#### [TASK PROMPT]
For this exercise, set down all the records exactly as given.

#### [DATA PROVIDED]
★ ★ ★ ★ ★ ★ ★
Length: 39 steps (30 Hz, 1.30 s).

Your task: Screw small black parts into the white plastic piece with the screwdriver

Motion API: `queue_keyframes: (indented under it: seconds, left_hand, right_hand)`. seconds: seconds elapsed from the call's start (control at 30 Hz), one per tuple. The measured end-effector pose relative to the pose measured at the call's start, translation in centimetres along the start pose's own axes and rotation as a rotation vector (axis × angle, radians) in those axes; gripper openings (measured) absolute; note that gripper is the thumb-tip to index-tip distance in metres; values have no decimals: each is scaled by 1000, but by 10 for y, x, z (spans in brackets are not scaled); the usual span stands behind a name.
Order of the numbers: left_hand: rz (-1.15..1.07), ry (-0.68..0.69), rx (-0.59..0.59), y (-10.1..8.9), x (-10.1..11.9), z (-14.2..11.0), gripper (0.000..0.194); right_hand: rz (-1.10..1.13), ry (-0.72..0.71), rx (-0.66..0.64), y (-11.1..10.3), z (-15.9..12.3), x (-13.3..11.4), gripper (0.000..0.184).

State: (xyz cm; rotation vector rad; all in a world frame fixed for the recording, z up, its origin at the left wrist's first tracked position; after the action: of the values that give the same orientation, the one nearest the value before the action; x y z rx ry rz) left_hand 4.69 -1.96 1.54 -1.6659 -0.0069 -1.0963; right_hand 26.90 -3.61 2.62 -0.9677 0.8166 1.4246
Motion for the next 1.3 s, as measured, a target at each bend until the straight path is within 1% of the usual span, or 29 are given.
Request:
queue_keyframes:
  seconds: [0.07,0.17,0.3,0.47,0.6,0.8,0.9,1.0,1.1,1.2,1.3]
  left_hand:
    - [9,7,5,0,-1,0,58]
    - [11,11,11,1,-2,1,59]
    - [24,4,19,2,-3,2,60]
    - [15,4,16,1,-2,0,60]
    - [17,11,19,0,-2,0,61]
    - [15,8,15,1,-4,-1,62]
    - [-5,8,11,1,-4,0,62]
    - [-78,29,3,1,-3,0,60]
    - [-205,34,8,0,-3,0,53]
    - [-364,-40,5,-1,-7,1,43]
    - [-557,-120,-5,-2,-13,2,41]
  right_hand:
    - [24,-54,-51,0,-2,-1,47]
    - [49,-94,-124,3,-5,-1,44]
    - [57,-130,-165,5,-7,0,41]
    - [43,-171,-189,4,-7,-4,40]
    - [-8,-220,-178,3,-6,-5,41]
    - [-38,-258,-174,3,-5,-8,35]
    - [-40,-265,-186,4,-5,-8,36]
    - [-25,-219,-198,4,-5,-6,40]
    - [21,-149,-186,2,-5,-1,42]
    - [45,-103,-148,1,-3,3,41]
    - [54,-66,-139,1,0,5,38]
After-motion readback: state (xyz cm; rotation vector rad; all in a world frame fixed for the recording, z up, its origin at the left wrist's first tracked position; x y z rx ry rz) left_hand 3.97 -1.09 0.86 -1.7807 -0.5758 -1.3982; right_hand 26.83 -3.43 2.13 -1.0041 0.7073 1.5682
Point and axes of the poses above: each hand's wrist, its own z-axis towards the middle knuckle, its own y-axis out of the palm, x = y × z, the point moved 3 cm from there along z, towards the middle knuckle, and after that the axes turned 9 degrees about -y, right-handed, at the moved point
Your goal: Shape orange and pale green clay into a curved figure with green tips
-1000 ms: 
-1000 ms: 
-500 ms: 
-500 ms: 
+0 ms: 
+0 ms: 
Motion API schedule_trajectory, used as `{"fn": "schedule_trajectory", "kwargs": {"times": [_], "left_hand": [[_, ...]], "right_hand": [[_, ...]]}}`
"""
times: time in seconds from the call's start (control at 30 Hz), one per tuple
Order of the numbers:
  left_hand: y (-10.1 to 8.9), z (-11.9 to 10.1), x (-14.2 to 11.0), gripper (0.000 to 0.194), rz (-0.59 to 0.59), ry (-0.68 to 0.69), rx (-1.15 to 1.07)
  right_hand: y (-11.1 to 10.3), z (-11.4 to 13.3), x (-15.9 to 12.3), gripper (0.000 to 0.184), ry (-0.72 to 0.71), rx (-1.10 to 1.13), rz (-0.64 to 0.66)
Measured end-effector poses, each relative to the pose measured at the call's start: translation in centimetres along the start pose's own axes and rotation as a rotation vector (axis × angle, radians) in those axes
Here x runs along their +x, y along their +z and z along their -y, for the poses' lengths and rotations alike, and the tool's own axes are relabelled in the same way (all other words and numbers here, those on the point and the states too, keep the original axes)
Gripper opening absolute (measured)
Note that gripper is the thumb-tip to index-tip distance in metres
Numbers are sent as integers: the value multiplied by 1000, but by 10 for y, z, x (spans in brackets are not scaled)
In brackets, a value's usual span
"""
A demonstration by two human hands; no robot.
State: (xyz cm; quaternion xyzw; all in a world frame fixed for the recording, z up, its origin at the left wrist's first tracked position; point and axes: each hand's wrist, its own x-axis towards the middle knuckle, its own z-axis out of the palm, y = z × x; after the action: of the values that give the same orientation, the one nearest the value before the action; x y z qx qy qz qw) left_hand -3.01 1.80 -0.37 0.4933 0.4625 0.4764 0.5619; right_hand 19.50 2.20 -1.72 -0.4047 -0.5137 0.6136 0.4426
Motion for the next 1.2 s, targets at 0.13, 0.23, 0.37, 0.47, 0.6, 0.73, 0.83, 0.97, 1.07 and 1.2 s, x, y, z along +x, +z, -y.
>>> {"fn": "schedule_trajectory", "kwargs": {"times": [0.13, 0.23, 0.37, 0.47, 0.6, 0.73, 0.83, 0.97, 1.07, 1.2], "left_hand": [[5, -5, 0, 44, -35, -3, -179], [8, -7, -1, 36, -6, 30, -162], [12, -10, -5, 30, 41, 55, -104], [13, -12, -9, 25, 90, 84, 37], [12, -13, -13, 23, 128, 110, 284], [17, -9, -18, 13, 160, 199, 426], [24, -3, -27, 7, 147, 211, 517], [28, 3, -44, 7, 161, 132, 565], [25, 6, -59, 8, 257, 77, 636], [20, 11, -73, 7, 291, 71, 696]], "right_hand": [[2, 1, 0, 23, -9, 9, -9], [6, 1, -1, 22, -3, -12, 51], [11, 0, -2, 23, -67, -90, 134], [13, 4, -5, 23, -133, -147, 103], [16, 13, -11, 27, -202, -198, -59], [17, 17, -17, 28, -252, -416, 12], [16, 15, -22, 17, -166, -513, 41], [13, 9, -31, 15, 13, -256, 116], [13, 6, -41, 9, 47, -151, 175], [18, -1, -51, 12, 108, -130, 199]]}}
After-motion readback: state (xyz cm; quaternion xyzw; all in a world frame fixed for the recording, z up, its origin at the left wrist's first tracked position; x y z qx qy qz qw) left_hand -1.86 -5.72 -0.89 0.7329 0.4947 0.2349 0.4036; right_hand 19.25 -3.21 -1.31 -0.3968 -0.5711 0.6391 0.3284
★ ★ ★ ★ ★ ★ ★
#### [FINAL ANSWER]
Length: 39 steps (30 Hz, 1.30 s).

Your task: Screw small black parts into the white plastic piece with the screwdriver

Motion API: `queue_keyframes: (indented under it: seconds, left_hand, right_hand)`. seconds: seconds elapsed from the call's start (control at 30 Hz), one per tuple. The measured end-effector pose relative to the pose measured at the call's start, translation in centimetres along the start pose's own axes and rotation as a rotation vector (axis × angle, radians) in those axes; gripper openings (measured) absolute; note that gripper is the thumb-tip to index-tip distance in metres; values have no decimals: each is scaled by 1000, but by 10 for y, x, z (spans in brackets are not scaled); the usual span stands behind a name.
Order of the numbers: left_hand: rz (-1.15..1.07), ry (-0.68..0.69), rx (-0.59..0.59), y (-10.1..8.9), x (-10.1..11.9), z (-14.2..11.0), gripper (0.000..0.194); right_hand: rz (-1.10..1.13), ry (-0.72..0.71), rx (-0.66..0.64), y (-11.1..10.3), z (-15.9..12.3), x (-13.3..11.4), gripper (0.000..0.184).

State: (xyz cm; rotation vector rad; all in a world frame fixed for the recording, z up, its origin at the left wrist's first tracked position; after the action: of the values that give the same orientation, the one nearest the value before the action; x y z rx ry rz) left_hand 4.69 -1.96 1.54 -1.6659 -0.0069 -1.0963; right_hand 26.90 -3.61 2.62 -0.9677 0.8166 1.4246
Motion for the next 1.3 s, as measured, a target at each bend until the straight path is within 1% of the usual span, or 29 are given.
Request:
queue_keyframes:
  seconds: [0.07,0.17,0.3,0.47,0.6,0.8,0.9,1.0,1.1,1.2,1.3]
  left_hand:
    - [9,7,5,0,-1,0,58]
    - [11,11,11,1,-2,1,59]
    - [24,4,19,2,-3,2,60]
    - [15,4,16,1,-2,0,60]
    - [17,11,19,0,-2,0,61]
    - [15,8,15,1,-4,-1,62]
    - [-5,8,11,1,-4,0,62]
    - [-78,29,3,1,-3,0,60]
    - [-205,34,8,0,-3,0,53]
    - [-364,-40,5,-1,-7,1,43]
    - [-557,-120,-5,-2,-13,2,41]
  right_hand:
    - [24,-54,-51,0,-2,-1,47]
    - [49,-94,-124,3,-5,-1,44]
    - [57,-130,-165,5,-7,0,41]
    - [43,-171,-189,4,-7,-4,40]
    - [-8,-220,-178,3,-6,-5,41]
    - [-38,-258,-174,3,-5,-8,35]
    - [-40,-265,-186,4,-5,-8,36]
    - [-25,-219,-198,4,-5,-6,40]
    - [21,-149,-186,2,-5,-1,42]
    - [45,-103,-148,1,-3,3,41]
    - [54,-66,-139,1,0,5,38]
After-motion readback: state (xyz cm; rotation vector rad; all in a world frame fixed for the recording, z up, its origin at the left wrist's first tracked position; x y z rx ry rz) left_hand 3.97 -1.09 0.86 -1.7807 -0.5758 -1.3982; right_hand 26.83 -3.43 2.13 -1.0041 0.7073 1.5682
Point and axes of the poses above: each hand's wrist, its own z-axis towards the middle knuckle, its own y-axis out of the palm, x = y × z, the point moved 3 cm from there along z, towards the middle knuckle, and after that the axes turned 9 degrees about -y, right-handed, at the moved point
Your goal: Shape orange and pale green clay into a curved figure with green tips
-1000 ms: 
-1000 ms: 
-500 ms: 
-500 ms: 
+0 ms: 
+0 ms: 
Motion API schedule_trajectory, used as `{"fn": "schedule_trajectory", "kwargs": {"times": [_], "left_hand": [[_, ...]], "right_hand": [[_, ...]]}}`
"""
times: time in seconds from the call's start (control at 30 Hz), one per tuple
Order of the numbers:
  left_hand: y (-10.1 to 8.9), z (-11.9 to 10.1), x (-14.2 to 11.0), gripper (0.000 to 0.194), rz (-0.59 to 0.59), ry (-0.68 to 0.69), rx (-1.15 to 1.07)
  right_hand: y (-11.1 to 10.3), z (-11.4 to 13.3), x (-15.9 to 12.3), gripper (0.000 to 0.184), ry (-0.72 to 0.71), rx (-1.10 to 1.13), rz (-0.64 to 0.66)
Measured end-effector poses, each relative to the pose measured at the call's start: translation in centimetres along the start pose's own axes and rotation as a rotation vector (axis × angle, radians) in those axes
Here x runs along their +x, y along their +z and z along their -y, for the poses' lengths and rotations alike, and the tool's own axes are relabelled in the same way (all other words and numbers here, those on the point and the states too, keep the original axes)
Gripper opening absolute (measured)
Note that gripper is the thumb-tip to index-tip distance in metres
Numbers are sent as integers: the value multiplied by 1000, but by 10 for y, z, x (spans in brackets are not scaled)
In brackets, a value's usual span
"""
A demonstration by two human hands; no robot.
State: (xyz cm; quaternion xyzw; all in a world frame fixed for the recording, z up, its origin at the left wrist's first tracked position; point and axes: each hand's wrist, its own x-axis towards the middle knuckle, its own z-axis out of the palm, y = z × x; after the action: of the values that give the same orientation, the one nearest the value before the action; x y z qx qy qz qw) left_hand -3.01 1.80 -0.37 0.4933 0.4625 0.4764 0.5619; right_hand 19.50 2.20 -1.72 -0.4047 -0.5137 0.6136 0.4426
Motion for the next 1.2 s, targets at 0.13, 0.23, 0.37, 0.47, 0.6, 0.73, 0.83, 0.97, 1.07 and 1.2 s, x, y, z along +x, +z, -y.
>>> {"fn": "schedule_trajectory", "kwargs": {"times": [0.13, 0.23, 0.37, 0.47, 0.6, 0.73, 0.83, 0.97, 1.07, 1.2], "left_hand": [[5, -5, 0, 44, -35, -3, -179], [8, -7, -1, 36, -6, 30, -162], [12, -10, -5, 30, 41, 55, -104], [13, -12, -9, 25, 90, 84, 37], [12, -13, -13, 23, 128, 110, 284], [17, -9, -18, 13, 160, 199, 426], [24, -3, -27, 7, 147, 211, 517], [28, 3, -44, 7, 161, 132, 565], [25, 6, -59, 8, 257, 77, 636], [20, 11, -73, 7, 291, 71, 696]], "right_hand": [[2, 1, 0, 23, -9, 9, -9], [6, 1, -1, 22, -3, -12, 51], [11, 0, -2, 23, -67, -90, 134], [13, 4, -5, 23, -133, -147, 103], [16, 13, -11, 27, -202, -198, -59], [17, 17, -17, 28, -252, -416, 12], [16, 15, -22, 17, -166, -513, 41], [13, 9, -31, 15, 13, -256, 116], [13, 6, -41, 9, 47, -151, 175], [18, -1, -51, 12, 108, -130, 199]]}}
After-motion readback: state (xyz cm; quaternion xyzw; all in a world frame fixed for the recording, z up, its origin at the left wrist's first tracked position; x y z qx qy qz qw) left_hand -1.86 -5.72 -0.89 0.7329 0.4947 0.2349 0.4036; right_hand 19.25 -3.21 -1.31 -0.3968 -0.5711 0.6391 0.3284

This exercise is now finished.